The opinions expressed in this article are not necessarily those of the Editors of the European Heart Journal or of the European Society of Cardiology.

Free fatty acids (FFAs) are non-esterified fatty acids that circulate in the bloodstream predominantly bound to albumin. FFAs are released from adipocyte triglyceride stores by lipolysis and from phospholipids by the action of phospholipases. Release of FFAs, as well as uptake of circulating FFAs by tissues such as skeletal muscle and liver, is regulated by the action of insulin and modulated by adrenergic activity. FFAs represent a significant energy source, being oxidized by myocardium, skeletal muscle, liver, and kidney. Specific FFAs may also directly regulate cellular function, either by exchange with membrane phospholipid fatty acids or in their role as natural ligands of cytoplasmic nuclear receptors, such as peroxisome proliferator-activated receptors.

Utilizing data from a prospective cohort study of 3315 German patients with suspected acute coronary syndrome undergoing coronary angiography in 1997–2000, Pilz et al.¹ evaluated associations between total fasting FFA, measured using stored blood from the time of angiography, and risk of mortality over 6.9 years. Results had previously been reported for total mortality and cardiovascular mortality at 5.4 years;² this report evaluates sudden cardiac death (SCD) and includes additional follow-up time. After adjustment for traditional risk factors, medication use, left ventricular function, and levels of C-reactive protein, homocysteine, creatinine, B-type natriuretic protein (BNP), and noradrenaline, higher FFA levels were independently associated with SCD (P trend = 0.01), with 76% higher risk comparing extreme quartiles [relative risk (RR) = 1.76, 95% confidence interval (CI) = 1.03–3.00]. Notably, results were very similar for other cardiovascular deaths (RR = 1.78, 95% CI = 1.14–2.78), indicating lack of specificity for SCD in contrast to a prior report from the Paris Prospective Study among men free of known coronary disease, in whom FFA levels were associated with higher risk of SCD but not other fatal myocardial infarctions³. These associations with cardiovascular mortality were present following multivariable adjustment for a broad range of other potential risk factors, indicating that, among these risk factors, FFA levels are a strong independent predictor of SCD and other cardiovascular deaths.

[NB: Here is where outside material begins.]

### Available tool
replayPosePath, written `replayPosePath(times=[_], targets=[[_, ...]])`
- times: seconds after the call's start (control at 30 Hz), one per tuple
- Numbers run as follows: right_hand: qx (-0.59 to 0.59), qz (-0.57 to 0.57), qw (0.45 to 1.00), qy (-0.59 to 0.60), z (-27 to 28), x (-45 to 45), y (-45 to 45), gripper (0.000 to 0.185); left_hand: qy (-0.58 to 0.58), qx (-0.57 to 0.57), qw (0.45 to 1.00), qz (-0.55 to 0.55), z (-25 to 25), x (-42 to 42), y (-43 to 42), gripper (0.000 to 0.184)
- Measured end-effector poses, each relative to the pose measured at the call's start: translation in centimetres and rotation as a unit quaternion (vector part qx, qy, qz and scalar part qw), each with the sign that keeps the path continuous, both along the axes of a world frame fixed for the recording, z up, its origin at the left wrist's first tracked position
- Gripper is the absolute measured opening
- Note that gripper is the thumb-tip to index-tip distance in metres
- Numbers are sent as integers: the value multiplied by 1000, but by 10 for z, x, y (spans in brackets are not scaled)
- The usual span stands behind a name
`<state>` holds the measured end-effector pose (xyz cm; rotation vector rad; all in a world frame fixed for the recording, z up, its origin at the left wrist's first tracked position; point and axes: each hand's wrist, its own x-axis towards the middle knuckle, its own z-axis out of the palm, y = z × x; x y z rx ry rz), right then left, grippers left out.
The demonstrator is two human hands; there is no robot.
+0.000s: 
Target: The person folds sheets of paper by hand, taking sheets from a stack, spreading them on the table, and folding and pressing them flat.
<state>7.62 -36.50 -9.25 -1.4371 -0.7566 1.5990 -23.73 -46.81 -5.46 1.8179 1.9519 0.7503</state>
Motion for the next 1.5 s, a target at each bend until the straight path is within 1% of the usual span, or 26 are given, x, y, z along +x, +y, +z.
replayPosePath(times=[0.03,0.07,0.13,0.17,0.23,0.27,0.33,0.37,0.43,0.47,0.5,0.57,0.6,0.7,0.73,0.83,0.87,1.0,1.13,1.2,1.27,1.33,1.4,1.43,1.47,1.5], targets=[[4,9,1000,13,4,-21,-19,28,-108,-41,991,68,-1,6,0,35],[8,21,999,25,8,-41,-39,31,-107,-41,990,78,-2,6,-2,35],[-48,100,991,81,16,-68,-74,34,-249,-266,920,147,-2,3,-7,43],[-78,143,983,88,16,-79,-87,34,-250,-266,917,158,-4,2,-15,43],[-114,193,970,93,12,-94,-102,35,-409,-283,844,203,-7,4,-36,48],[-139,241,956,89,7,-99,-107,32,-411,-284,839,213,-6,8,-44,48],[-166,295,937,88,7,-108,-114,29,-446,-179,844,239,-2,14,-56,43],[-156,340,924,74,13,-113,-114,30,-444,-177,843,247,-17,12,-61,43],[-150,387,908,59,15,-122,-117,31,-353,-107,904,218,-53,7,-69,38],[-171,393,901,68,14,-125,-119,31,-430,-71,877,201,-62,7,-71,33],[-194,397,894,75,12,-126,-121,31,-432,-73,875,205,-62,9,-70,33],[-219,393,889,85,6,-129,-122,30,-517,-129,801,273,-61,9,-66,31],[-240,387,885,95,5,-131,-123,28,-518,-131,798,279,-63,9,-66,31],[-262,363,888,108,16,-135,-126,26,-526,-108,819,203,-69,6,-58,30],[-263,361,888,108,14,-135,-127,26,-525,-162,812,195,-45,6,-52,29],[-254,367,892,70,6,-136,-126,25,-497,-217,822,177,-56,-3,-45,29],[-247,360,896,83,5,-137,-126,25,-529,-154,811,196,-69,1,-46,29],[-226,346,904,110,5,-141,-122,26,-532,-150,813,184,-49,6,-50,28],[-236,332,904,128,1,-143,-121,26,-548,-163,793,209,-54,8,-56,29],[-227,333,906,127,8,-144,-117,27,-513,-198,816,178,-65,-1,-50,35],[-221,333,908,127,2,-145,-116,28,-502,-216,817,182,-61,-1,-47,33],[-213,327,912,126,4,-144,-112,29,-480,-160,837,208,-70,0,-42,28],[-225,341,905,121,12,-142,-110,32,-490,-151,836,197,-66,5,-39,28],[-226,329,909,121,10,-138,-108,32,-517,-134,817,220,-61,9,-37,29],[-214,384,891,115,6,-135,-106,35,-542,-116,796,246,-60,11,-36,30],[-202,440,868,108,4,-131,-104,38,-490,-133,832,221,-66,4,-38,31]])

The paramount question is whether this observed relationship is causal (i.e. FFAs directly increase cardiovascular mortality) or non-causal (i.e. higher FFA levels are a marker of underlying metabolic or adrenergic stress that raises risk). If the former, then any treatment which lowers FFA levels would reduce risk. If the latter, then only treatments which improve the underlying cardiometabolic dysfunction would reduce risk. This question, similarly to the uncertainty surrounding other novel risk factors for cardiovascular disease (e.g. C-reactive protein), has major scientific and clinical implications.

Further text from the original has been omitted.